Given information
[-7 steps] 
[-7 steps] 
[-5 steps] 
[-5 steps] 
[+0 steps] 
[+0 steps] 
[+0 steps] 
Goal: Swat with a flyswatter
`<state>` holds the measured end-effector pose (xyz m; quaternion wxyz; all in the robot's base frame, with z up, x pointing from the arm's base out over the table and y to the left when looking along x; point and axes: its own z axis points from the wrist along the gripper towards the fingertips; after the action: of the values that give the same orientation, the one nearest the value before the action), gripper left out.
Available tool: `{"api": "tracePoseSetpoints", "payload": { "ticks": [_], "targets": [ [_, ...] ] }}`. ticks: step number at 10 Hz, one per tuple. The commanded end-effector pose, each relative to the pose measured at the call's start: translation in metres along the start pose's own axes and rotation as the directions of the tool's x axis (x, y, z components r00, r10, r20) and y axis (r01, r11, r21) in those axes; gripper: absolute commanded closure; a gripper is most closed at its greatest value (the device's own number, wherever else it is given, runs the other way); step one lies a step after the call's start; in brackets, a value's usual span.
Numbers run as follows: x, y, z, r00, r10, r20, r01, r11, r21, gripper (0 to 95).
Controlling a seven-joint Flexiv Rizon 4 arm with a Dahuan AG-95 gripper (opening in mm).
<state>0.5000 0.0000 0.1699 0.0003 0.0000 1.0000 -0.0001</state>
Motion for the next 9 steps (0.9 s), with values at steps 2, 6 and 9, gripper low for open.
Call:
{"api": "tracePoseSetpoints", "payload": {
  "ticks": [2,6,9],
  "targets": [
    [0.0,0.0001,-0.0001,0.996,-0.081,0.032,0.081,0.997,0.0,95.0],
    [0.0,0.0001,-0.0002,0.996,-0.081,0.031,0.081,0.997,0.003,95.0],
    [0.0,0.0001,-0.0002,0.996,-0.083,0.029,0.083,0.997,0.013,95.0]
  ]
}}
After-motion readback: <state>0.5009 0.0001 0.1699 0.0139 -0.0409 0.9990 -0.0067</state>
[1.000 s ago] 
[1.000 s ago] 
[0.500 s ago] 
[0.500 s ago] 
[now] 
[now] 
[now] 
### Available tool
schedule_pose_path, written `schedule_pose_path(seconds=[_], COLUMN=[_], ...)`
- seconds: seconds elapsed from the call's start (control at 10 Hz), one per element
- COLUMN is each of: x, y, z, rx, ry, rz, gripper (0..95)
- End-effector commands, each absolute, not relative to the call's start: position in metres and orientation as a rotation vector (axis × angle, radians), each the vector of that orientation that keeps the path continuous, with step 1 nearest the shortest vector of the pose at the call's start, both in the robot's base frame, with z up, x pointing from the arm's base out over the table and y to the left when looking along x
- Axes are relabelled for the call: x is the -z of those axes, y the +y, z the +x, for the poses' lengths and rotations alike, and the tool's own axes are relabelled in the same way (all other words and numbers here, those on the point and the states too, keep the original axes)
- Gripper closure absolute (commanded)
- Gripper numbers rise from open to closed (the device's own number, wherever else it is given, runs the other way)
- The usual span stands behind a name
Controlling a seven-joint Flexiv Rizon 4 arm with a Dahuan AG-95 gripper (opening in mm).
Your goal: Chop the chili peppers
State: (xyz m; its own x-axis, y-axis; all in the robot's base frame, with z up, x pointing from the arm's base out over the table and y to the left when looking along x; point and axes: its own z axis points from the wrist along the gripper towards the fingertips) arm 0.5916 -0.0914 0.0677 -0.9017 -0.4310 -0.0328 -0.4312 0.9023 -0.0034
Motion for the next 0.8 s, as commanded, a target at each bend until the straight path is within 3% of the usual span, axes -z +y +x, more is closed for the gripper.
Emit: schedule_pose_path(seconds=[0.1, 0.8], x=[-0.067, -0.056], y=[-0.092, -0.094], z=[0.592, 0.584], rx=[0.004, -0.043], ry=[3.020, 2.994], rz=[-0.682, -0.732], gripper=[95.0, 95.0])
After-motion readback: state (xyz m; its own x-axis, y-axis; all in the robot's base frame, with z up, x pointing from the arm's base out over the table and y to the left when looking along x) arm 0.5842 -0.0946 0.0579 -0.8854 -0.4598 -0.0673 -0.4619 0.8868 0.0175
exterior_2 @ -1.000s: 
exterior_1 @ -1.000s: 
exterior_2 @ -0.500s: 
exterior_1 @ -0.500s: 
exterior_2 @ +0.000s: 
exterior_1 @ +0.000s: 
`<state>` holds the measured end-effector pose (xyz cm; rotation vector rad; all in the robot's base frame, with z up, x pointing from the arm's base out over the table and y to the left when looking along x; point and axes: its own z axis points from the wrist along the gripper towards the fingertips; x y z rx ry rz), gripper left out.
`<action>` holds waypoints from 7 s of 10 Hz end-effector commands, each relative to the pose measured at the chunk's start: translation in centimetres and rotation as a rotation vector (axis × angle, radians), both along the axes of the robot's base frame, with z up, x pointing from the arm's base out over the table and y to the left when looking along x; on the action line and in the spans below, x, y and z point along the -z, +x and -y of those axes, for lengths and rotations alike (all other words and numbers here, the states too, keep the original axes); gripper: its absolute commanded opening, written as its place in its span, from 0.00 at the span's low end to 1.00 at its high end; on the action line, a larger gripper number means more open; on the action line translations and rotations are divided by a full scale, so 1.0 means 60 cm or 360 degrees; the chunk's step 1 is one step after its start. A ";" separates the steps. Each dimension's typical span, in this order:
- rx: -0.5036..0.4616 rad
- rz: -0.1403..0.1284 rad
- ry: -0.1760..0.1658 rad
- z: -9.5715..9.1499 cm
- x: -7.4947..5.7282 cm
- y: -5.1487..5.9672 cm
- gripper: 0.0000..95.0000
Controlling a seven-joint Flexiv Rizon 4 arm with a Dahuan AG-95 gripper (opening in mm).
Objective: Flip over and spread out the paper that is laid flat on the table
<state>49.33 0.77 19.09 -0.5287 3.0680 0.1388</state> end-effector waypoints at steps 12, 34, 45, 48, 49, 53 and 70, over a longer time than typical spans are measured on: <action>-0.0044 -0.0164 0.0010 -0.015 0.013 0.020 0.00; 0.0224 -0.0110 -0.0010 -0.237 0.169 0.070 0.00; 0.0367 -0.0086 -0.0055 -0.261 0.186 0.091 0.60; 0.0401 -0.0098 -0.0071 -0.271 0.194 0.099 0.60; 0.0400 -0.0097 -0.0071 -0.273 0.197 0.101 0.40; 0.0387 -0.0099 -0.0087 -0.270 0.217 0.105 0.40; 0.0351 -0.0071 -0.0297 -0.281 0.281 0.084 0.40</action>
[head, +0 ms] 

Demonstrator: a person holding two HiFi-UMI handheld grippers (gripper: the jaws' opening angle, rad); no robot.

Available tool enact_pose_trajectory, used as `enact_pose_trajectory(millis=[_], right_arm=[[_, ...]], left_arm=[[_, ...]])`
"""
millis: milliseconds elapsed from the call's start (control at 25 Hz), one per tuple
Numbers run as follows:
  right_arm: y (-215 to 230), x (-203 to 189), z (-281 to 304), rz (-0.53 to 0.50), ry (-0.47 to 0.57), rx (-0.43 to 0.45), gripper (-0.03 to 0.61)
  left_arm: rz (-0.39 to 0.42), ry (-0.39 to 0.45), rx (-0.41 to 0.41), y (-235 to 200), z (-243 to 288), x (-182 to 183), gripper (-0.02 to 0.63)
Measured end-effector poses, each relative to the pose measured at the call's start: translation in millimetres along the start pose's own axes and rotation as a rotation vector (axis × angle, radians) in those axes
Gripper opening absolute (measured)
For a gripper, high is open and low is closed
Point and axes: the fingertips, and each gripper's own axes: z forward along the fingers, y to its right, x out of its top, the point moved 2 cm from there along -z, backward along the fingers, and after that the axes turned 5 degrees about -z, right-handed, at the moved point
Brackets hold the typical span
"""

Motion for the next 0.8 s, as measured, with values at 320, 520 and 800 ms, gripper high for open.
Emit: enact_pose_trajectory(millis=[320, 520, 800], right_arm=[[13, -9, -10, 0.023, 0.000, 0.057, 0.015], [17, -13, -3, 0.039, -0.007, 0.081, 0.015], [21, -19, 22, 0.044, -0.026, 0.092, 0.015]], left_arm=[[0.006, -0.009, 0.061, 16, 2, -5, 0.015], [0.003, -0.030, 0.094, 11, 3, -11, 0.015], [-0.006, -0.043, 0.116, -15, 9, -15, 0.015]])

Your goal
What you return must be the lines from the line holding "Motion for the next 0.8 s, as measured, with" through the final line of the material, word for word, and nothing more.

Exercise solution
Motion for the next 0.8 s, as measured, with values at 320, 520 and 800 ms, gripper high for open.
Emit: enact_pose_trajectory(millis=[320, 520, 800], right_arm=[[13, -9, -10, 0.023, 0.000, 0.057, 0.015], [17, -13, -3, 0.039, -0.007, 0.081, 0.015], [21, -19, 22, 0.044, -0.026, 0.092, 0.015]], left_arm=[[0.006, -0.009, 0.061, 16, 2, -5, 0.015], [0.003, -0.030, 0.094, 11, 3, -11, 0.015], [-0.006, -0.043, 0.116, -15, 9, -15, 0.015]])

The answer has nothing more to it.